Output the data verbatim, minus the images.

- _DATASET EXTRACT_:
⟨

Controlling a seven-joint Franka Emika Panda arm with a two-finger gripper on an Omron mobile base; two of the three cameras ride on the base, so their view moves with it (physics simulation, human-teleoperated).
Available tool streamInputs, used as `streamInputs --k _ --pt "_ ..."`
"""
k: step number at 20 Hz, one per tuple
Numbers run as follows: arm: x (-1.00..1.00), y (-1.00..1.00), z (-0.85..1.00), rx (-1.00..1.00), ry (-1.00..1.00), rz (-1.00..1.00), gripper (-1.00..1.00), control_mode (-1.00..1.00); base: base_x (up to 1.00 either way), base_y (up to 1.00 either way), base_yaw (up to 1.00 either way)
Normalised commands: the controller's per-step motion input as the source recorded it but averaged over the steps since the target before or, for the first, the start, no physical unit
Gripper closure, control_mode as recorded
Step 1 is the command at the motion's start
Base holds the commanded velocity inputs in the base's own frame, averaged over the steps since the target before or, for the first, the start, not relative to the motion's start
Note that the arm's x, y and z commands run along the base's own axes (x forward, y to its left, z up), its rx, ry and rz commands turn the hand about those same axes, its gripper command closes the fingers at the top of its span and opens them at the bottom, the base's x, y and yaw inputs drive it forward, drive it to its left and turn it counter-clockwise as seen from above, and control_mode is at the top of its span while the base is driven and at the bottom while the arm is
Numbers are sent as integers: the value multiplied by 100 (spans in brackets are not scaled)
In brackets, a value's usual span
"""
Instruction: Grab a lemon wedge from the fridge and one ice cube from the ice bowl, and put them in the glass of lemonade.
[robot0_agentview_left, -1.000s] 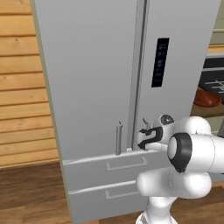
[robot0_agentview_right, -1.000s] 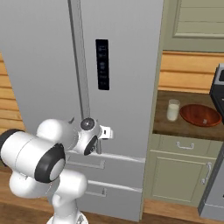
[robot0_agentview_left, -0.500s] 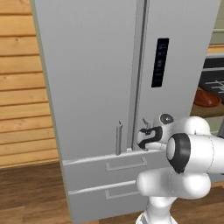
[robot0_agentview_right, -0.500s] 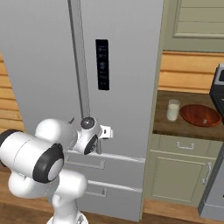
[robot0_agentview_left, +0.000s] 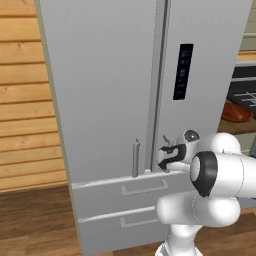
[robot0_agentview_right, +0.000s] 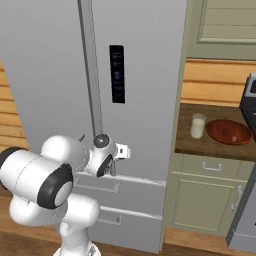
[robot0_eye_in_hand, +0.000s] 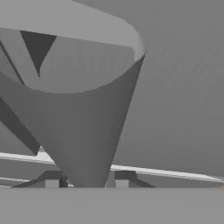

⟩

- _RESPONSE TO THE TASK_:
Controlling a seven-joint Franka Emika Panda arm with a two-finger gripper on an Omron mobile base; two of the three cameras ride on the base, so their view moves with it (physics simulation, human-teleoperated).
Available tool streamInputs, used as `streamInputs --k _ --pt "_ ..."`
"""
k: step number at 20 Hz, one per tuple
Numbers run as follows: arm: x (-1.00..1.00), y (-1.00..1.00), z (-0.85..1.00), rx (-1.00..1.00), ry (-1.00..1.00), rz (-1.00..1.00), gripper (-1.00..1.00), control_mode (-1.00..1.00); base: base_x (up to 1.00 either way), base_y (up to 1.00 either way), base_yaw (up to 1.00 either way)
Normalised commands: the controller's per-step motion input as the source recorded it but averaged over the steps since the target before or, for the first, the start, no physical unit
Gripper closure, control_mode as recorded
Step 1 is the command at the motion's start
Base holds the commanded velocity inputs in the base's own frame, averaged over the steps since the target before or, for the first, the start, not relative to the motion's start
Note that the arm's x, y and z commands run along the base's own axes (x forward, y to its left, z up), its rx, ry and rz commands turn the hand about those same axes, its gripper command closes the fingers at the top of its span and opens them at the bottom, the base's x, y and yaw inputs drive it forward, drive it to its left and turn it counter-clockwise as seen from above, and control_mode is at the top of its span while the base is driven and at the bottom while the arm is
Numbers are sent as integers: the value multiplied by 100 (spans in brackets are not scaled)
In brackets, a value's usual span
"""
Instruction: Grab a lemon wedge from the fridge and one ice cube from the ice bowl, and put them in the glass of lemonade.
[robot0_agentview_left, -1.000s] 
[robot0_agentview_right, -1.000s] 
[robot0_agentview_left, -0.500s] 
[robot0_agentview_right, -0.500s] 
[robot0_agentview_left, +0.000s] 
[robot0_agentview_right, +0.000s] 
[robot0_eye_in_hand, +0.000s] 

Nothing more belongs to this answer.